Eagle Lodge v. Hofmeyer, 193 Va. 864, 870, 71 S.E.2d 195, 198 (1952)).

Lennon argues that the circuit court abused its discretion, claiming that he was prejudiced

by the Board’s late filing. He contends that the delay deprived him of “the economic and

non-economic rewards of practicing a profession to which he has dedicated the vast majority of

his lifetime.” We disagree. The Board filed its response one business day after the Rule 3:8

deadline. Lennon has not presented any evidence to show that one business day caused a delay

of any kind in the remainder of the proceedings. In fact, Lennon himself caused the only delay

that resulted from the Board’s late filing when he made a motion to strike the Board’s answer.

There is no evidence that, had Lennon not filed his motion to strike, the remainder of the

proceedings would have been delayed by a single day, if at all. Because there is no reason to

-3- believe that extending the Board’s deadline by one day would have delayed the remainder of the

proceedings, Lennon was not prejudiced by the extension.

Consequently, we need not decide today whether Rule 3:8 applies to administrative

appeals because, assuming without deciding that Rule 3:8 applied, the circuit court did not abuse

its discretion in extending the time allowed for the Board to file its answer because the one-day

delay did not prejudice Lennon.

B. Sufficiency of the Evidence

Lennon argues next that the evidence did not support several of the Board’s findings of

fact.
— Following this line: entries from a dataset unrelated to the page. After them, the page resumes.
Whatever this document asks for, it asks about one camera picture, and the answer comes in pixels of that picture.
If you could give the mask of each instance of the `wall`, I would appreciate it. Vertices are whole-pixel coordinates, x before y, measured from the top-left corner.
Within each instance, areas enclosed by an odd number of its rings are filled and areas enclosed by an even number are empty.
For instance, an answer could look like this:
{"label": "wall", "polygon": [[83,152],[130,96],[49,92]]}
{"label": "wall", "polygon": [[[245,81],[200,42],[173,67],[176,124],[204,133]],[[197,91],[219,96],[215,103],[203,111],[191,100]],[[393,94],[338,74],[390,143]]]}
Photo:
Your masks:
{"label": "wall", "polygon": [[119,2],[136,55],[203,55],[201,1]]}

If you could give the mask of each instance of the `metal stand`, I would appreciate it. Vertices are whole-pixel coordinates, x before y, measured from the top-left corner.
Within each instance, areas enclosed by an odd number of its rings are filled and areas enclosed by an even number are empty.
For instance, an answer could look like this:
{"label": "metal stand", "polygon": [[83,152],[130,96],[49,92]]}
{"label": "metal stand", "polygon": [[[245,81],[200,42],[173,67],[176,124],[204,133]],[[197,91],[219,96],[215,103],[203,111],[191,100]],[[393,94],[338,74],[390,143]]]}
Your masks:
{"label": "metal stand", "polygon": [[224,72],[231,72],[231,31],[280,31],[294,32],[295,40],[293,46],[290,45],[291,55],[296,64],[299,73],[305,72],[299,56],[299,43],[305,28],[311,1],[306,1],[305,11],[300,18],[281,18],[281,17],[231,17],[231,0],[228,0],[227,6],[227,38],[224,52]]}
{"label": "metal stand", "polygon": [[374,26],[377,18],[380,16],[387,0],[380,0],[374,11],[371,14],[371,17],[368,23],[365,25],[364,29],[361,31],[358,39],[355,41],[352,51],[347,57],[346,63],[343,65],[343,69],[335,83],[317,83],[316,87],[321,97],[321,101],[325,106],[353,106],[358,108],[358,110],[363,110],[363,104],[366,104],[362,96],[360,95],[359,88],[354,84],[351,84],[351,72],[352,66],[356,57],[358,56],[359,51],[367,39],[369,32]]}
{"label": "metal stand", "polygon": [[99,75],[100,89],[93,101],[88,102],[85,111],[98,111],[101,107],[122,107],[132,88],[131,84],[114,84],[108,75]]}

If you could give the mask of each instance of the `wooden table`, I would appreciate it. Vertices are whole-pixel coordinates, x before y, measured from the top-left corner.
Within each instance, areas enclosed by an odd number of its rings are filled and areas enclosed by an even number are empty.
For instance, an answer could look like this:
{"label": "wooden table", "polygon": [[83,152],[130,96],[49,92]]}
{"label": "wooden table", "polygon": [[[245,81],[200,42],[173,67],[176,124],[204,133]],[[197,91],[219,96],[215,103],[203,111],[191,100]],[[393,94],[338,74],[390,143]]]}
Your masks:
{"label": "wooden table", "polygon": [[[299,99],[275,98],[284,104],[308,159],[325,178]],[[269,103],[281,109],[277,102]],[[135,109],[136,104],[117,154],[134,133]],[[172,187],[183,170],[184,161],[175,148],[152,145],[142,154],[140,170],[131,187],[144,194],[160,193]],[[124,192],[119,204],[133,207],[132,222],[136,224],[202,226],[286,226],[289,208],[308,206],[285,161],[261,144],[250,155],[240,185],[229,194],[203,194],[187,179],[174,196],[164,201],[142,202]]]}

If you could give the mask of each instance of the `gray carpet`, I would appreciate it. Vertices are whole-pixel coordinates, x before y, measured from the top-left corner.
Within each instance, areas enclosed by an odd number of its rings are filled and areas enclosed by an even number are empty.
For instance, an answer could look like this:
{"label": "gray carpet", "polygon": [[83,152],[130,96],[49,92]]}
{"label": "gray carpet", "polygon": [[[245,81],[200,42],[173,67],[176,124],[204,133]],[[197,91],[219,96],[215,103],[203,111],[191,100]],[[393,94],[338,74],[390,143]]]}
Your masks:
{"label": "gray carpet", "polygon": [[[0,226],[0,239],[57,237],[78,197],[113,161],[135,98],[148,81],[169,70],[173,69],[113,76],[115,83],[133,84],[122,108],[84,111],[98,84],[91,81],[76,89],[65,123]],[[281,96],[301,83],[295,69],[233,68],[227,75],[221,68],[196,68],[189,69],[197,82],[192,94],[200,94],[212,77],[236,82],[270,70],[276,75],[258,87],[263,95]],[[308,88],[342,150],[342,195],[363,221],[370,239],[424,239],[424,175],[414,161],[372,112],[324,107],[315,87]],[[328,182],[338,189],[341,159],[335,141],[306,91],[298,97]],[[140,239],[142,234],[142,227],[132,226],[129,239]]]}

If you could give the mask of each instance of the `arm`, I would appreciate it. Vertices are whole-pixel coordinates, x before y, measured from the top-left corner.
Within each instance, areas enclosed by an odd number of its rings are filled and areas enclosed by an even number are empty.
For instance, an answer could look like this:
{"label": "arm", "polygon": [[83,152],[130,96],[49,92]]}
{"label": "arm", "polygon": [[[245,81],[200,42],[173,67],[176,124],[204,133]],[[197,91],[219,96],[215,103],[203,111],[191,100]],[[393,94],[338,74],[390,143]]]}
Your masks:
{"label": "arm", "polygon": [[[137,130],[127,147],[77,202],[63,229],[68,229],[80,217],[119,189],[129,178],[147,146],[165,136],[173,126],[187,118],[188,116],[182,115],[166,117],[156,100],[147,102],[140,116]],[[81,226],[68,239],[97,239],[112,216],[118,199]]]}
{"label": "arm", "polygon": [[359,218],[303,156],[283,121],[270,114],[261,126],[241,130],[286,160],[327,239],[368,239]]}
Specifically, Lennon claims that the Board made erroneous findings regarding his failure to

complete the continuing education requirements of the 2002 and 2003 orders, his failure to

comply with the 2003 order’s requirement that he obtain a practice monitor, and his treatment of

Patient A and Patient B. We disagree, finding that the record before us substantially supports the

Board’s findings of fact.

Code § 2.2-4027 of the Administrative Process Act defines the limited role of a court in

reviewing the factual findings of an administrative agency:

When the decision on review is to be made on the agency record, the duty of the court with respect to issues of fact shall be limited to ascertaining whether there was substantial evidence in the agency record upon which the agency as the trier of the facts could reasonably find them to be as it did.

“The ‘substantial evidence’ standard, adopted by the General Assembly, is designed to give great

stability and finality to the fact-findings of an administrative agency.